WHAT TO PRODUCE: Bring together every line in the data that includes "Pinpoint".

DATA LISTING below:

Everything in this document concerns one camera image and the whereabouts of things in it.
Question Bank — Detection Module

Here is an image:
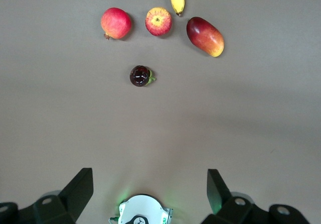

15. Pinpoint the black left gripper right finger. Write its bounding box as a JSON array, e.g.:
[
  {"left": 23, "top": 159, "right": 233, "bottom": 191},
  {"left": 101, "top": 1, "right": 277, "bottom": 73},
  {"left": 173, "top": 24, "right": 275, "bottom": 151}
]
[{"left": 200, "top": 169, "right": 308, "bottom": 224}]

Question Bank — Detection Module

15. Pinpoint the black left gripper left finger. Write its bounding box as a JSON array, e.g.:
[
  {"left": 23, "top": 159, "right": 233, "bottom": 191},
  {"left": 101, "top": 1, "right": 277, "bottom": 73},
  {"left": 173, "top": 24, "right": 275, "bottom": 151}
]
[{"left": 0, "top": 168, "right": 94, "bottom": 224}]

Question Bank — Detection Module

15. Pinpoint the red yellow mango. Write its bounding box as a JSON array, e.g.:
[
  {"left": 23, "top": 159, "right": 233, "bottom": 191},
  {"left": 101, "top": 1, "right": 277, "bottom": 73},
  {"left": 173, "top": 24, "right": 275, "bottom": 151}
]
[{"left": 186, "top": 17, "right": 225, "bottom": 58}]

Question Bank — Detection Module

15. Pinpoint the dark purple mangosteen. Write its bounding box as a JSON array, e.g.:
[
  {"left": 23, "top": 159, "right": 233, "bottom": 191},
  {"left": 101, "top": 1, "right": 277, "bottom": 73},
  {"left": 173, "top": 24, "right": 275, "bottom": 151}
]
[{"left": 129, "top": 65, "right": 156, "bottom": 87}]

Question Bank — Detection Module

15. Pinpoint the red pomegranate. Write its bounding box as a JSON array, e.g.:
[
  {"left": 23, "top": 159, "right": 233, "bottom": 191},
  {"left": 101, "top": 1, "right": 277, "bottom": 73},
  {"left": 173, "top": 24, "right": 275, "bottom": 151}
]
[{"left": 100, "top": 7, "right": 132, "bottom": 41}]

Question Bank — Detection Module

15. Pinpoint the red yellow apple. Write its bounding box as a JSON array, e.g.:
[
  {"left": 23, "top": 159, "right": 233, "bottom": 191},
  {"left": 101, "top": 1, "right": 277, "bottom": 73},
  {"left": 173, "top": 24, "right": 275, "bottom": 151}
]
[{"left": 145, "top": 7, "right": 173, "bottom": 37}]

End of DATA LISTING.
DATA LISTING below:

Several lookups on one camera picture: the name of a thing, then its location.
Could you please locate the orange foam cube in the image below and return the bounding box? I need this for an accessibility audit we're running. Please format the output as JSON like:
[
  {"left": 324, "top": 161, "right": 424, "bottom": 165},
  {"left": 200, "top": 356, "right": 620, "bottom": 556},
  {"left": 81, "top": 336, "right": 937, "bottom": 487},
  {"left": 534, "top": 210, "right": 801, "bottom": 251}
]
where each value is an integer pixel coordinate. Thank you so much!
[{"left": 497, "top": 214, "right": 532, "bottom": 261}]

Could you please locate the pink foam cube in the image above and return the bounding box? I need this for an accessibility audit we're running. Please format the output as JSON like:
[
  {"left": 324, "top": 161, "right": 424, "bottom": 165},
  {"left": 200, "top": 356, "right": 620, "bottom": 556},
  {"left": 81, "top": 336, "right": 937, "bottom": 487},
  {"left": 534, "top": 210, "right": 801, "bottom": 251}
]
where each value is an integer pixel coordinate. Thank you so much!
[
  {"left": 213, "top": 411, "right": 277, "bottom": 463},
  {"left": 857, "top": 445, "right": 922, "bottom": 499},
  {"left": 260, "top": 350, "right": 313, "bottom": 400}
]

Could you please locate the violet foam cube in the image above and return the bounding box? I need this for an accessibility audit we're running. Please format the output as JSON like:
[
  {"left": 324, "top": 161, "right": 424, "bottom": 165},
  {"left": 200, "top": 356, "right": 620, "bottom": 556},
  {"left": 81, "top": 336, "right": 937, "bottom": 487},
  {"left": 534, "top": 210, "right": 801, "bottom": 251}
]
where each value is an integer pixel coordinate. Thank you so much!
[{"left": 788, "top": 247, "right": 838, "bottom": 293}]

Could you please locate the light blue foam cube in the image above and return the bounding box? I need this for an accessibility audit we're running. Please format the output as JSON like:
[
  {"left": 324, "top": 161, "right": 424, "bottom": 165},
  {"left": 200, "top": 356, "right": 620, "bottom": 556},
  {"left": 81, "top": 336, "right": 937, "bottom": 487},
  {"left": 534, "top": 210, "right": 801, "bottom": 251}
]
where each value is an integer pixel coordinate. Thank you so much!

End of DATA LISTING.

TASK SOLUTION:
15. Pinpoint the black left gripper right finger. Write its bounding box as a JSON array, e.g.:
15. Pinpoint the black left gripper left finger. Write its bounding box as a JSON array, e.g.:
15. Pinpoint the red yellow mango. Write its bounding box as a JSON array, e.g.:
15. Pinpoint the dark purple mangosteen. Write its bounding box as a JSON array, e.g.:
15. Pinpoint the red pomegranate. Write its bounding box as a JSON array, e.g.:
15. Pinpoint the red yellow apple. Write its bounding box as a JSON array, e.g.:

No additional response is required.